Infect Genet Evol 2009 Jan 8;9(1):24-31. Epub 2008 Oct 8.

Institut für Mikrobiologie und Hygiene, Charité Universitätsmedizin Berlin, Berlin, Germany.

In this population genetic study of Leishmania donovani parasites in the Indian subcontinent, 132 isolates obtained from patients in Bangladesh, India, Nepal and Sri Lanka suffering from Kala-azar (100), post-Kala-azar dermal leishmaniasis (PKDL) (25) and cutaneous leishmaniasis (CL) (2), and from 5 patients whose clinical patterns were not defined, were analysed by using 15 hyper-variable microsatellite loci. Multilocus microsatellite typing (MLMT) data were analysed by using a Bayesian model-based clustering algorithm and constructing phylogenic tree based on genetic distances. In total, 125 strains from Bangladesh, Bihar (India) and Nepal formed a very homogeneous population regardless of geographical origin, clinical manifestation, and whether they presented in vitro or in vivo susceptibility to antimonial drugs.
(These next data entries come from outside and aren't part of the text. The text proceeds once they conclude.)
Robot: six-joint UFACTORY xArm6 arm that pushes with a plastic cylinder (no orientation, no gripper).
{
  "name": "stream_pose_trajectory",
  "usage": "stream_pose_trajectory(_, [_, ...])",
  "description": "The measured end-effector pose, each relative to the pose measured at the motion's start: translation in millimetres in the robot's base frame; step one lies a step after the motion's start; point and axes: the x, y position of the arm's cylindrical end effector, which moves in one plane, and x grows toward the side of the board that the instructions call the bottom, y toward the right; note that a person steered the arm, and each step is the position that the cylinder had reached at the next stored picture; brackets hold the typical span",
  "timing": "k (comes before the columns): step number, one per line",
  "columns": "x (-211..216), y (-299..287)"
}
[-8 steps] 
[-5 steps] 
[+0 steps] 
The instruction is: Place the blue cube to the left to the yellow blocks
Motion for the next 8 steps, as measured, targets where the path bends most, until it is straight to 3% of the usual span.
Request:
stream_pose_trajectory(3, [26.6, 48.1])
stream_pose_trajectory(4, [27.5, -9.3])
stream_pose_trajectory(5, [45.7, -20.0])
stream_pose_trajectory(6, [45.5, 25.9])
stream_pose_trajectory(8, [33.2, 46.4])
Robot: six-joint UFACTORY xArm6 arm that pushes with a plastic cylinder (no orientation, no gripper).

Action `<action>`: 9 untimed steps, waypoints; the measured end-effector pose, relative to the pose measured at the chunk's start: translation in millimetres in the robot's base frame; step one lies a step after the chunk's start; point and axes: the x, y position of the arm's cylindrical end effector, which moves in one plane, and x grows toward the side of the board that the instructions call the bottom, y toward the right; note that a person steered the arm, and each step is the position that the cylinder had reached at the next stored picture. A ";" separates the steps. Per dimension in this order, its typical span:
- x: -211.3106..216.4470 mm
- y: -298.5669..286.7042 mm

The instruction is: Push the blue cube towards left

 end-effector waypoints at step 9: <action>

Identical multilocus microsatellite profiles were found for 108 strains, other strains differed in only one marker. Considerably different microsatellite profiles were identified for three Indian strains most closely related to L. donovani from Kenya, and for four strains from Indian and Sri Lankan CL cases. The circulation of a single homogeneous population of L. donovani in Bihar (India), Bangladesh and Nepal is, most probably, related to the epidemic spread of visceral leishmaniasis in this area.